Ukraina. W 1941 r., gdy Kijów został zdobyty przez Niemców, Einsatzgruppe C w pobliskim Babim Jarze w ciągu dwóch dni zamordowała 33 771 Żydów. Oprócz rzezi Woli była to największa masowa egzekucja II wojny światowej. Niedawno w miejscu masakry odbyły się uroczystości rocznicowe, w których wziął udział Wiktor Janukowycz. Teraz – jak pisze „Jerusalem Post” – powstał plan, by z pomocą żydowskich biznesmenów zbudować tam muzeum poświęcone ukraińskim Żydom. Miejmy nadzieję, że weźmiemy przykład z Żydów i na Ukrainie powstanie kiedyś muzeum mieszkających na terytorium tego kraju Polaków.

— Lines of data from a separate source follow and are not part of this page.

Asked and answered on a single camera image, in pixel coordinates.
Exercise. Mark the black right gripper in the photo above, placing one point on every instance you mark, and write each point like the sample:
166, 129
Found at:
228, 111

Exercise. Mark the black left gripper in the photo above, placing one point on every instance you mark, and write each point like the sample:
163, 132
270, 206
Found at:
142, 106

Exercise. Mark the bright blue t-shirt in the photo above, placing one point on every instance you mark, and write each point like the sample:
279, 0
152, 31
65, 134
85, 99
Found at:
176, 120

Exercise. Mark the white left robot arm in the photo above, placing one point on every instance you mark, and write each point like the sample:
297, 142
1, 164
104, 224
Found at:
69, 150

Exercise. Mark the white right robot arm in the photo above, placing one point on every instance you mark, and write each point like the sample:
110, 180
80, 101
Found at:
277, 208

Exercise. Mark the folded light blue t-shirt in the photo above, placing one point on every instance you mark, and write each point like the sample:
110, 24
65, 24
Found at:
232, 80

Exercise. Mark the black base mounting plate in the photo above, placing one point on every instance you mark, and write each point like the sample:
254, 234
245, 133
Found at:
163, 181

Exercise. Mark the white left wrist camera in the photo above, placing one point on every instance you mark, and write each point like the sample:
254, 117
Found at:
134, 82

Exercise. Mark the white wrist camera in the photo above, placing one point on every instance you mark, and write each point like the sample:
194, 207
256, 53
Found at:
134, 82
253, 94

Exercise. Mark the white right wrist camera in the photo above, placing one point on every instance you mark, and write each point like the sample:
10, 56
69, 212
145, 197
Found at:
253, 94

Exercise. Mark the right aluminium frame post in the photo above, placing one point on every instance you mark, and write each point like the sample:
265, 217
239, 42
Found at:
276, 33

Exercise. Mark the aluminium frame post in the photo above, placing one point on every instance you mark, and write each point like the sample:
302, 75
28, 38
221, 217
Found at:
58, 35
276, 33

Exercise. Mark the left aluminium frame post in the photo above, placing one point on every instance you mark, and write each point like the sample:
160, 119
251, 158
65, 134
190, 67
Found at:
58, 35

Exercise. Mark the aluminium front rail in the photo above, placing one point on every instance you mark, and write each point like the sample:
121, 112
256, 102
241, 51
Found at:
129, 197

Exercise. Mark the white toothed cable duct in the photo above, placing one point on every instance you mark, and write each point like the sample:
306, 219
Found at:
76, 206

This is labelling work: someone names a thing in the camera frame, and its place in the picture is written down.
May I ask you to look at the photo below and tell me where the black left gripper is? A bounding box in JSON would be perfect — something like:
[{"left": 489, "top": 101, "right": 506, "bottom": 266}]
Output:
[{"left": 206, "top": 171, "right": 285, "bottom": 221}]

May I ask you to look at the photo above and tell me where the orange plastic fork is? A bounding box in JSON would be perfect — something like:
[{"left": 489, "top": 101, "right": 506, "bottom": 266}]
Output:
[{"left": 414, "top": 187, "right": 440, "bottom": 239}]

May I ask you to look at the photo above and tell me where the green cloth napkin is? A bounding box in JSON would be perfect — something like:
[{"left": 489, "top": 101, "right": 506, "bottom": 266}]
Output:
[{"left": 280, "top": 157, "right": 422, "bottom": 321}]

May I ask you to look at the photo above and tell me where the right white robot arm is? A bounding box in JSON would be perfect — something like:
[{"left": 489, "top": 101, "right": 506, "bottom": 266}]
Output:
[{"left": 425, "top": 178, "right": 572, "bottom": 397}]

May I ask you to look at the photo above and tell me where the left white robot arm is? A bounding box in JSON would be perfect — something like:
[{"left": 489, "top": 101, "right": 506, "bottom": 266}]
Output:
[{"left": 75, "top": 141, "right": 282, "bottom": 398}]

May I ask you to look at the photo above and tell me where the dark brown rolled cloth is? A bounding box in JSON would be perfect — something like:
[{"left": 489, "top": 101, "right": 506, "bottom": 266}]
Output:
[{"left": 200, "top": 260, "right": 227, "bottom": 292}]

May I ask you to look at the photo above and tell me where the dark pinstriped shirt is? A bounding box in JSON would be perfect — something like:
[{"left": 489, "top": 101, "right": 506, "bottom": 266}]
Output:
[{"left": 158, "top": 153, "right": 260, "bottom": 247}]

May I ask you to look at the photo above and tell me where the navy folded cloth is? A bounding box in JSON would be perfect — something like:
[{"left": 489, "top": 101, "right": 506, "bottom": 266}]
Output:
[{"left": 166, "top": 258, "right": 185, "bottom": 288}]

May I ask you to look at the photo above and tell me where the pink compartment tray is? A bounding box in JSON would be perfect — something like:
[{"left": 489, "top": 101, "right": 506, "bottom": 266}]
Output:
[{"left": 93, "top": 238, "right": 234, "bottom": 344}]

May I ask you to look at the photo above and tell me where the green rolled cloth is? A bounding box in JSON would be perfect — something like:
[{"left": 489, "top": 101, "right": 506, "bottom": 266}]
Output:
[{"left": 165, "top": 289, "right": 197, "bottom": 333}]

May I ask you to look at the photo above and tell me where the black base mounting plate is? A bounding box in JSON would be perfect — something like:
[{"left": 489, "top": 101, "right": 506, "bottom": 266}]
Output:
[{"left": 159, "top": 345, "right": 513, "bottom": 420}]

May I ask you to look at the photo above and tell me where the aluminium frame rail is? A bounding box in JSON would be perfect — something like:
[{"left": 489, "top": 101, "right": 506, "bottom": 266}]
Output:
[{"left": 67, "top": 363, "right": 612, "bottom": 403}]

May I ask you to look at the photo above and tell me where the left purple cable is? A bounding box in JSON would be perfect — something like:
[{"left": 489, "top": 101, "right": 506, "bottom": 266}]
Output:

Rosja. Znany obrońca praw człowieka, szef Centrum Borysa Jelcyna, Aleksander Drozdow zwołał w Moskwie konferencję prasową. Wystosował na niej apel do państwowych mediów, by przestały „propagandowymi metodami” wybielać Stalina. Ostatnio wyemitowały one szereg materiałów, w których sowiecki dyktator został przedstawiony jako wielki budowniczy i modernizator. Jego zbrodnie były zaś pomniejszane. Podobne praktyki oburzają Polaków, ale jak muszą czuć się Rosjanie, których Stalin wymordował dziesiątki milionów?